WHAT YOU WILL DO - Given the listing that follows, report all lines in which the string "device" occurs.

EXTRACTED ENTRIES -
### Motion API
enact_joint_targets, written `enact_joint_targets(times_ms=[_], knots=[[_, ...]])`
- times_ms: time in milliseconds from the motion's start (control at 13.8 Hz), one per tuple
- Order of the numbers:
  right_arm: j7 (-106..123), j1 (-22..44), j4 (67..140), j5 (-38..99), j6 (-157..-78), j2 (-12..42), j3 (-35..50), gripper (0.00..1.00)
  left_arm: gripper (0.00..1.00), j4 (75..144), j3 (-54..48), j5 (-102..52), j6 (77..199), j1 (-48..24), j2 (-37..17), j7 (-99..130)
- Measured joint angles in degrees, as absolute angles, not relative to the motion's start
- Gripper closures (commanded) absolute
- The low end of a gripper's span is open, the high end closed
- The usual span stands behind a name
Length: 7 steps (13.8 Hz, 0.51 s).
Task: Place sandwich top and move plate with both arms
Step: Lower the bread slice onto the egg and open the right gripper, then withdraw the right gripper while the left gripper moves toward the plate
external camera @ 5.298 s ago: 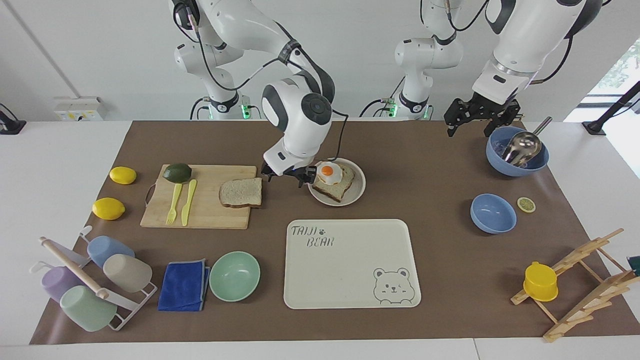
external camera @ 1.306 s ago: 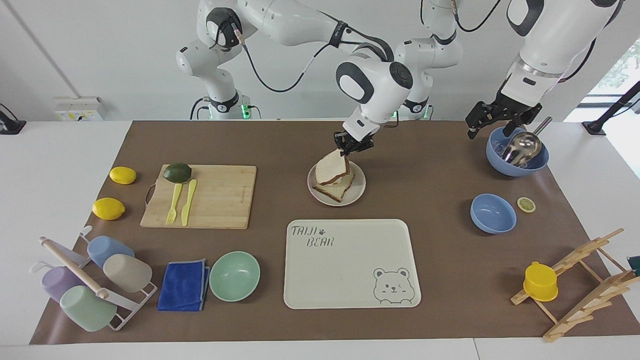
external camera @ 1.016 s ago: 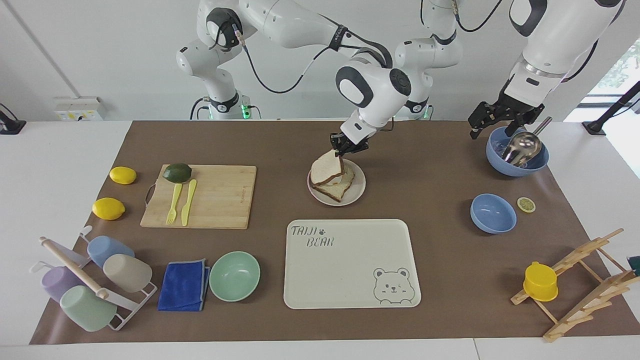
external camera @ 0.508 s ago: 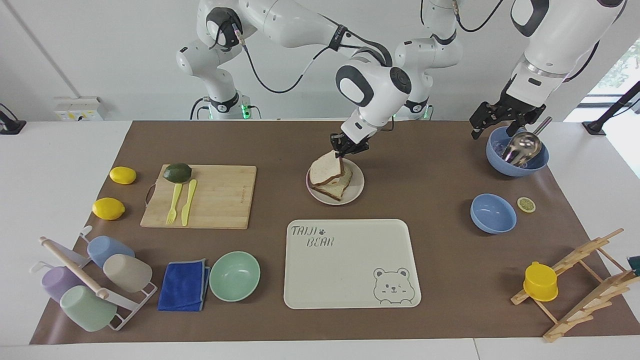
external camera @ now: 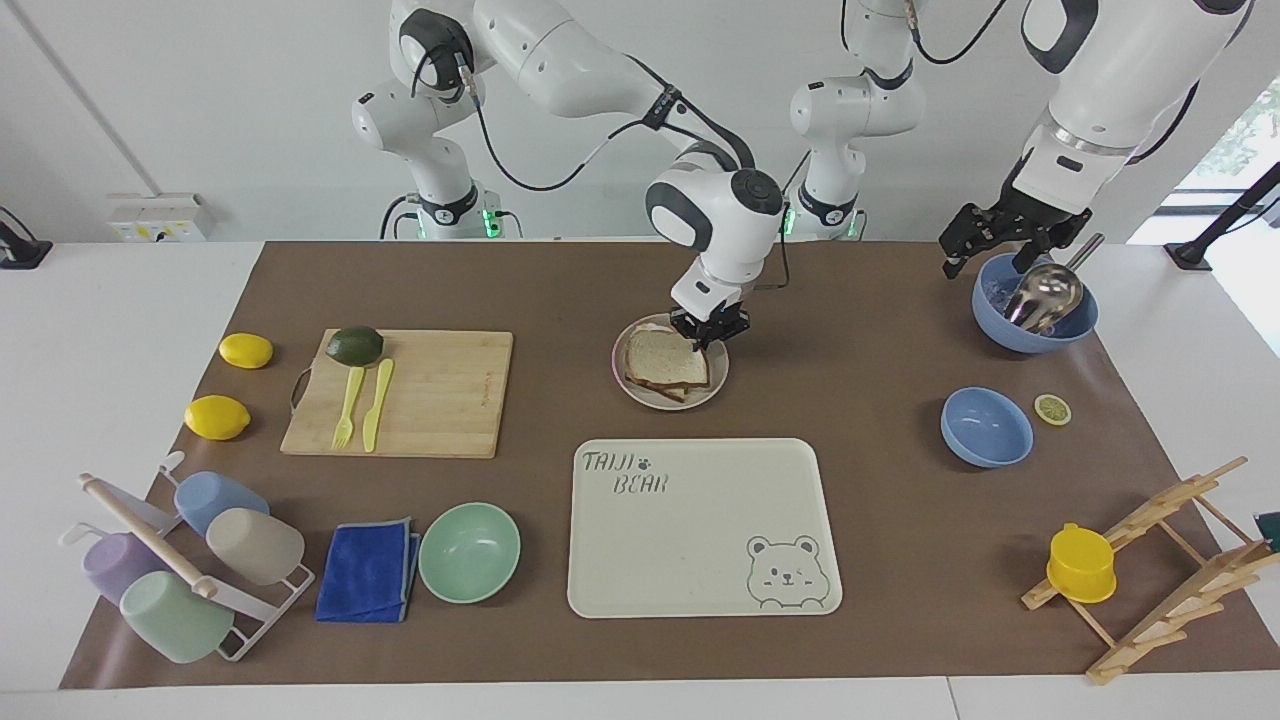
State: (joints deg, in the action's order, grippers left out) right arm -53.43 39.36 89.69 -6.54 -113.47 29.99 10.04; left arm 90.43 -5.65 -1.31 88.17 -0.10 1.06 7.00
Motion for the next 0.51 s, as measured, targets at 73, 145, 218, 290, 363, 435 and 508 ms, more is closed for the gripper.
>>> enact_joint_targets(times_ms=[73, 145, 218, 290, 363, 435, 508], knots=[[-53.44, 39.27, 89.94, -6.21, -113.51, 29.7, 10.04, 0.0, 0.0, 90.43, -5.65, -1.31, 88.17, -0.09, 1.06, 7.0], [-53.45, 39.28, 89.94, -5.96, -113.55, 29.5, 10.04, 0.0, 0.0, 90.43, -5.65, -1.31, 88.18, -0.09, 1.06, 7.0], [-53.46, 39.32, 89.86, -5.93, -113.57, 29.23, 10.06, 0.0, 0.0, 90.43, -5.65, -1.31, 88.24, -0.09, 1.06, 7.0], [-53.46, 39.29, 89.56, -5.92, -113.37, 28.81, 10.06, 0.0, 0.0, 90.43, -5.65, -1.31, 88.44, -0.09, 1.06, 7.0], [-53.46, 39.06, 88.94, -5.92, -112.34, 28.08, 10.05, 0.0, 0.0, 90.43, -5.65, -1.31, 88.71, -0.09, 1.06, 7.0], [-53.29, 38.33, 88.24, -5.93, -110.63, 26.8, 10.03, 0.0, 0.0, 90.43, -5.65, -1.31, 88.9, -0.09, 1.06, 7.0], [-52.02, 36.82, 87.7, -5.93, -108.49, 24.93, 10.02, 0.0, 0.0, 90.43, -5.65, -1.31, 88.97, -0.09, 1.06, 7.0]])
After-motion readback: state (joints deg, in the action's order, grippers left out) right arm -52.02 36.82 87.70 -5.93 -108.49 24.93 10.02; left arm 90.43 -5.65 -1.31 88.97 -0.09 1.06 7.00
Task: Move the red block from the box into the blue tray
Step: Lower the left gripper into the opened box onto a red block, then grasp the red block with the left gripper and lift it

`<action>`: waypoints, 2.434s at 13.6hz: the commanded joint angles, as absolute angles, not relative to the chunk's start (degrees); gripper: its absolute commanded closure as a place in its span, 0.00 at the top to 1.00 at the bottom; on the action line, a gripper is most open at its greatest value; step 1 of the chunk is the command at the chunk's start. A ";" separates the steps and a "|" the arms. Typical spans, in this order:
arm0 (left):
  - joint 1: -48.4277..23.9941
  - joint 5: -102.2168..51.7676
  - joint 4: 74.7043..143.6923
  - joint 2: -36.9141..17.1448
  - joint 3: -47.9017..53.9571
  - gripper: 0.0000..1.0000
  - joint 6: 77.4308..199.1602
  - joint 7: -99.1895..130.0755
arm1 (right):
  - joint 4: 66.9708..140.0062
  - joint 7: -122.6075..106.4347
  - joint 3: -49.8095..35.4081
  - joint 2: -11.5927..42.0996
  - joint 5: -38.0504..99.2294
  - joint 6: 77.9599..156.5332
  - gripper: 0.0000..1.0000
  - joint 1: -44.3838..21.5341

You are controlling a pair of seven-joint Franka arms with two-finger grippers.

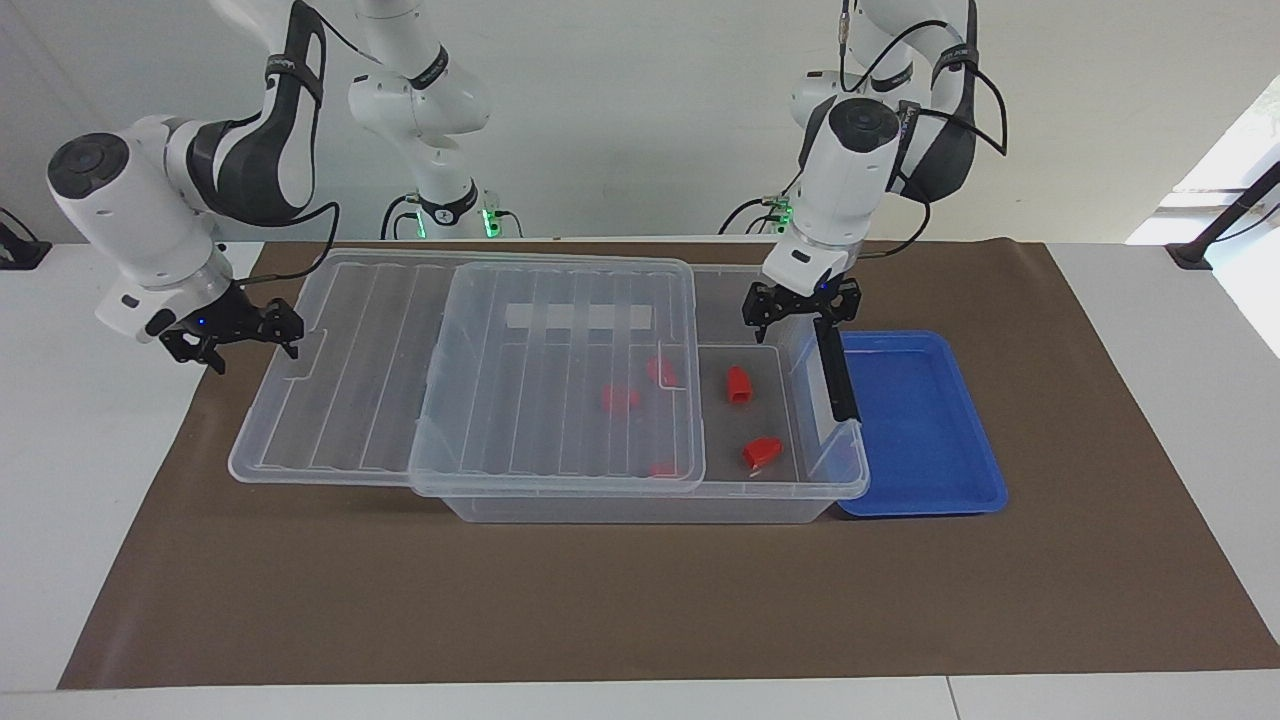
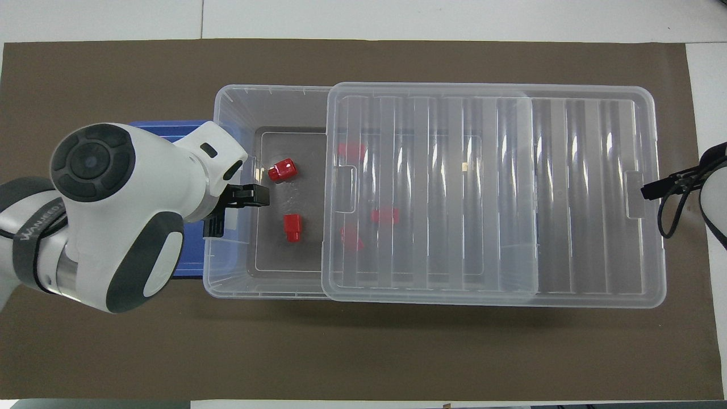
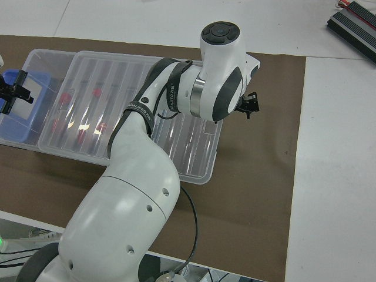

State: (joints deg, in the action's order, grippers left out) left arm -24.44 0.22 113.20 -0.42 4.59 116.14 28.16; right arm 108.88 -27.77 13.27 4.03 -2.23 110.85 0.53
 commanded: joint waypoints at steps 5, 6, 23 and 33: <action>-27.86 0.70 117.67 -3.95 3.87 1.00 124.61 32.60 | 109.86 -29.88 13.45 3.16 -2.11 111.97 1.00 1.23; -28.38 0.70 118.99 -3.96 3.87 1.00 126.11 32.69 | 109.52 -29.80 13.36 3.25 -2.11 111.89 1.00 1.23; -28.92 0.88 123.57 -10.72 3.69 0.73 136.14 37.71 | 81.91 -3.53 1.67 5.54 -1.14 79.46 1.00 -1.58; -28.83 1.14 122.35 -3.27 3.52 0.00 127.02 42.63 | 82.88 -1.76 1.58 2.73 -2.20 77.17 1.00 -2.72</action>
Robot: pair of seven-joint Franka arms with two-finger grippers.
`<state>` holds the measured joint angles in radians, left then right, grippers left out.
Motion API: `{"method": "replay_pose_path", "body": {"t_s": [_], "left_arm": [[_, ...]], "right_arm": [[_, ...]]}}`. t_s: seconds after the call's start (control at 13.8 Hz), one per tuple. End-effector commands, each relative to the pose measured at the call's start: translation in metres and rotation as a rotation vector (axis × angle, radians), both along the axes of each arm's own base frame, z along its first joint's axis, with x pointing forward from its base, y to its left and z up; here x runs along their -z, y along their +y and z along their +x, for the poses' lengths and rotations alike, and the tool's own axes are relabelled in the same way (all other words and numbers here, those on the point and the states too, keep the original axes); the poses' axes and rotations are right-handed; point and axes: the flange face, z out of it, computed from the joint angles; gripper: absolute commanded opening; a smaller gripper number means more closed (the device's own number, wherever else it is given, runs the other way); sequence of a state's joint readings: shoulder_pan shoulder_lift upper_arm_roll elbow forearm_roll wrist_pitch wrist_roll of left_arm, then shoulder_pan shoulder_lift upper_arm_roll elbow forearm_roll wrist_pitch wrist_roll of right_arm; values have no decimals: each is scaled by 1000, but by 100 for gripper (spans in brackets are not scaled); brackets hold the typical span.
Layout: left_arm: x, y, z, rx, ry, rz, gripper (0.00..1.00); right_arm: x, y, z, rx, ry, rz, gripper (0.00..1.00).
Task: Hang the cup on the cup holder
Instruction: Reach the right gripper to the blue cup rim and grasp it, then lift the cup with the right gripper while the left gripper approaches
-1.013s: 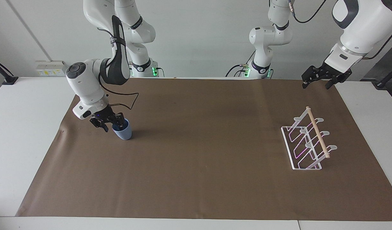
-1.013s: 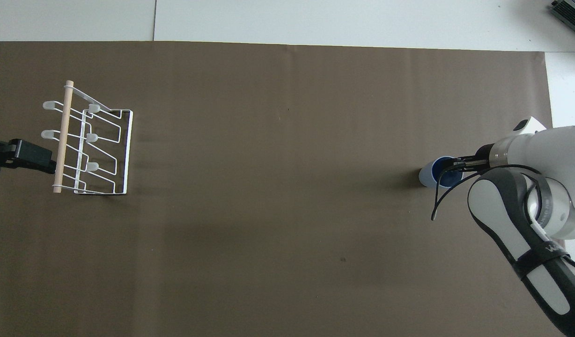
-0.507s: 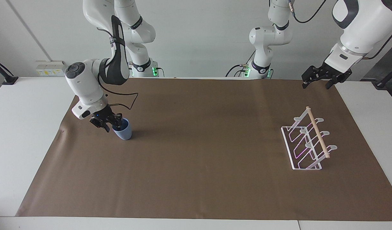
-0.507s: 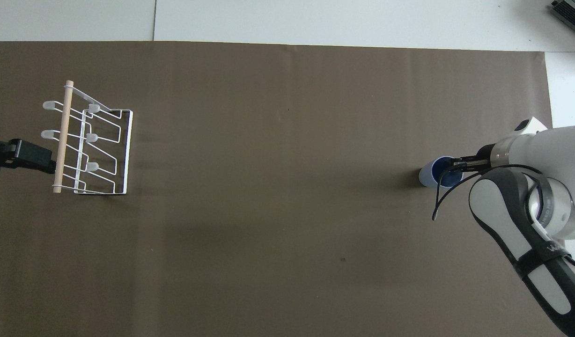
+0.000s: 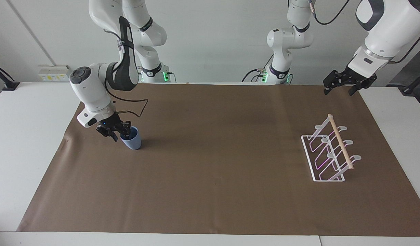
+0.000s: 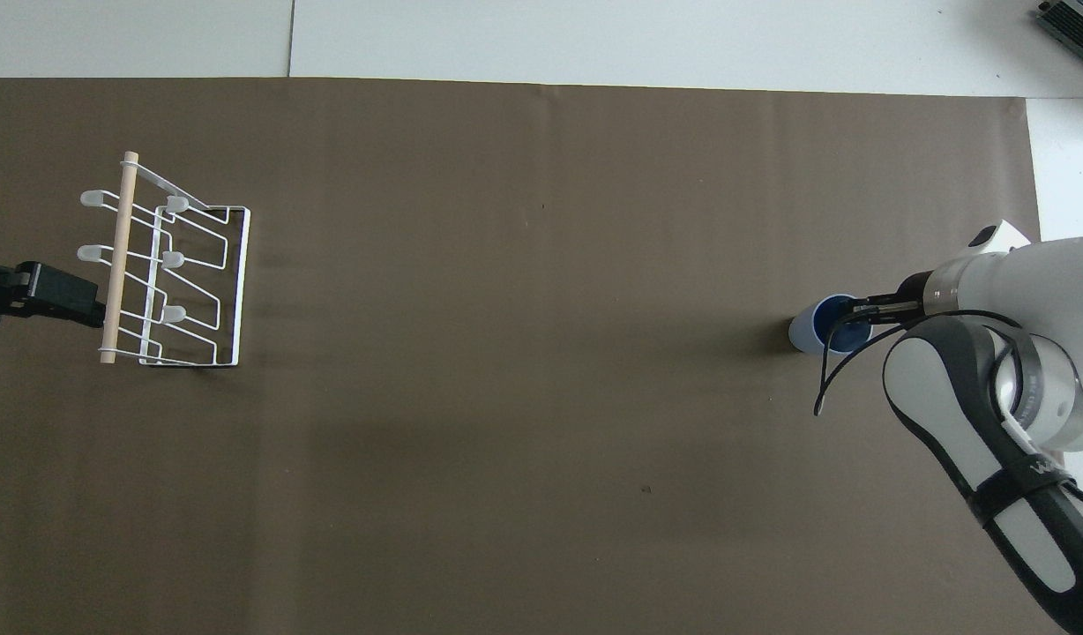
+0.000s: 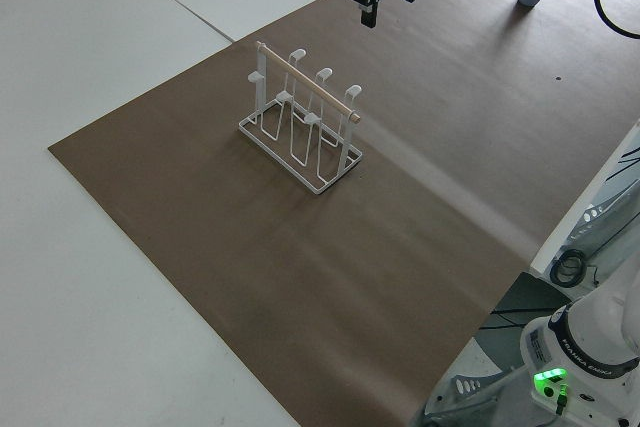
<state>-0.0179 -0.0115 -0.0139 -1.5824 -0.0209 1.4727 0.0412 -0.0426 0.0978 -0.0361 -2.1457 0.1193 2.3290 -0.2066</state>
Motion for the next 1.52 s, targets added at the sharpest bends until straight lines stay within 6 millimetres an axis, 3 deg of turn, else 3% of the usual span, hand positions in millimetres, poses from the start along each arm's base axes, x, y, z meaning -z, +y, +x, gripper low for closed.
{"method": "replay_pose_path", "body": {"t_s": [0.0,0.36,0.8,1.16,1.45], "left_arm": [[-1,2,-8,-6,1,20,100],[-1,3,-8,-9,1,21,100],[1,-6,-10,4,2,21,100],[1,-5,-11,4,4,21,100],[0,-6,-8,2,-11,19,100]], "right_arm": [[-6,-2,-4,-21,14,22,3],[-12,3,1,-34,22,25,0],[-71,15,14,-50,6,50,0],[-114,32,27,-7,-28,214,0],[-125,53,32,56,-30,376,0]]}}
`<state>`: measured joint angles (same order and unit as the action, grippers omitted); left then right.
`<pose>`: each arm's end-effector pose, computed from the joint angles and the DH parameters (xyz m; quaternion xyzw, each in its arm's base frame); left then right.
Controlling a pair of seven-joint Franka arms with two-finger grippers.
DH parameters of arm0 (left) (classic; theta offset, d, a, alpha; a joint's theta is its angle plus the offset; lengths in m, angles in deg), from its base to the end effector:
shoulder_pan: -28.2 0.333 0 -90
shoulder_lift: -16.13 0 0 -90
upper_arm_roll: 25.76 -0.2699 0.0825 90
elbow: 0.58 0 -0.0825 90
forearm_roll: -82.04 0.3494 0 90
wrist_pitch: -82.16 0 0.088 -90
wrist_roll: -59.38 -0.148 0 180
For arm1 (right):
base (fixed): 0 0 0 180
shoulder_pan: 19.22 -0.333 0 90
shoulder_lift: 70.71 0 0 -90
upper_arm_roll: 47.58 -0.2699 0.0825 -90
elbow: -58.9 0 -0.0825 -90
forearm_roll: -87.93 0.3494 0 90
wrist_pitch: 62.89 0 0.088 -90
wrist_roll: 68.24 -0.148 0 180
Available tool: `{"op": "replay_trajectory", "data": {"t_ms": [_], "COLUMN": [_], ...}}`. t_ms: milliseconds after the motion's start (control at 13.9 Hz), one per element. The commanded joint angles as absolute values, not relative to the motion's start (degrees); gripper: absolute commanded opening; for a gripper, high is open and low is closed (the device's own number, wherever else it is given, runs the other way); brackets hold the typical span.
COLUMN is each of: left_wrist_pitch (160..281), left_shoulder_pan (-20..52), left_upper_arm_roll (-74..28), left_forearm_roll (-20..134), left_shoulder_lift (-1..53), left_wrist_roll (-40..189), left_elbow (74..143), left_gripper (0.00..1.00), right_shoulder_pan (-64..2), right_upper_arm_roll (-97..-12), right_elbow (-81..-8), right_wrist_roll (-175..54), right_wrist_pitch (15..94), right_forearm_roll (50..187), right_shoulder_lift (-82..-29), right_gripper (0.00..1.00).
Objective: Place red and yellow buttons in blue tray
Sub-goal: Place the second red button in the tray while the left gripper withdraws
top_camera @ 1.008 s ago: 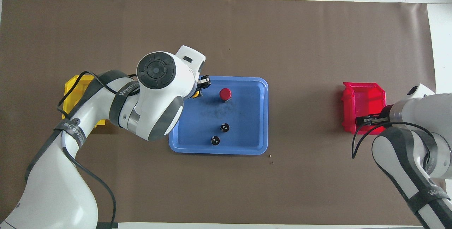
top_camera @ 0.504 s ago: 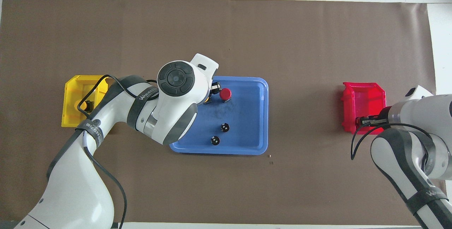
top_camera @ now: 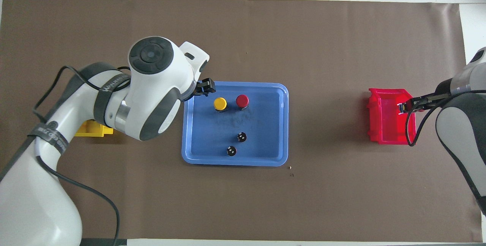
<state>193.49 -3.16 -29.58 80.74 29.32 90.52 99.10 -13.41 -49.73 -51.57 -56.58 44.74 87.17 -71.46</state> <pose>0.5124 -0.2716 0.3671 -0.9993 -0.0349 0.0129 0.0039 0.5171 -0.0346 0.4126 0.9972 0.0719 -0.0189 0.0040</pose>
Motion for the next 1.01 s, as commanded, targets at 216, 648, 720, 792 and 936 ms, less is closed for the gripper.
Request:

TASK RESULT -
Motion API: `{"method": "replay_pose_path", "body": {"t_s": [_], "left_arm": [[_, ...]], "right_arm": [[_, ...]]}}`. t_s: seconds after the call's start (control at 13.8 Hz), one per tuple. End-effector commands, each relative to the pose measured at the call's start: translation in metres and rotation as a rotation vector (axis × angle, radians), both along the axes of each arm's own base frame, z along its first joint's axis, with x pointing forward from its base, y to its left and z up; here x runs along their -z, y along their +y and z along their +x, for the poses' lengths and rotations alike, and the tool's own axes are relabelled in the same way (all other words and numbers here, those on the point and the states too, keep the original axes); the poses' axes and rotations are right-handed; point and axes: the flange face, z out of it, computed from the joint angles; gripper: absolute commanded opening; a smaller gripper number means more closed (the device's own number, wherever else it is given, runs the other way); sequence of a state's joint readings: shoulder_pan shoulder_lift upper_arm_roll elbow forearm_roll wrist_pitch wrist_roll of left_arm, then shoulder_pan shoulder_lift upper_arm_roll elbow forearm_roll wrist_pitch wrist_roll of right_arm; values have no decimals: each is scaled by 1000, but by 100 for gripper (spans in brackets are not scaled); brackets hold the typical span.
Available tool: `{"op": "replay_trajectory", "data": {"t_ms": [_], "COLUMN": [_], ...}}`. t_ms: milliseconds after the motion's start (control at 13.9 Hz), one per element. The commanded joint angles as absolute values, not relative to the motion's start (degrees); gripper: absolute commanded opening; for a gripper, high is open and low is closed (the device's own number, wherever else it is given, runs the other way); brackets hold the typical span.

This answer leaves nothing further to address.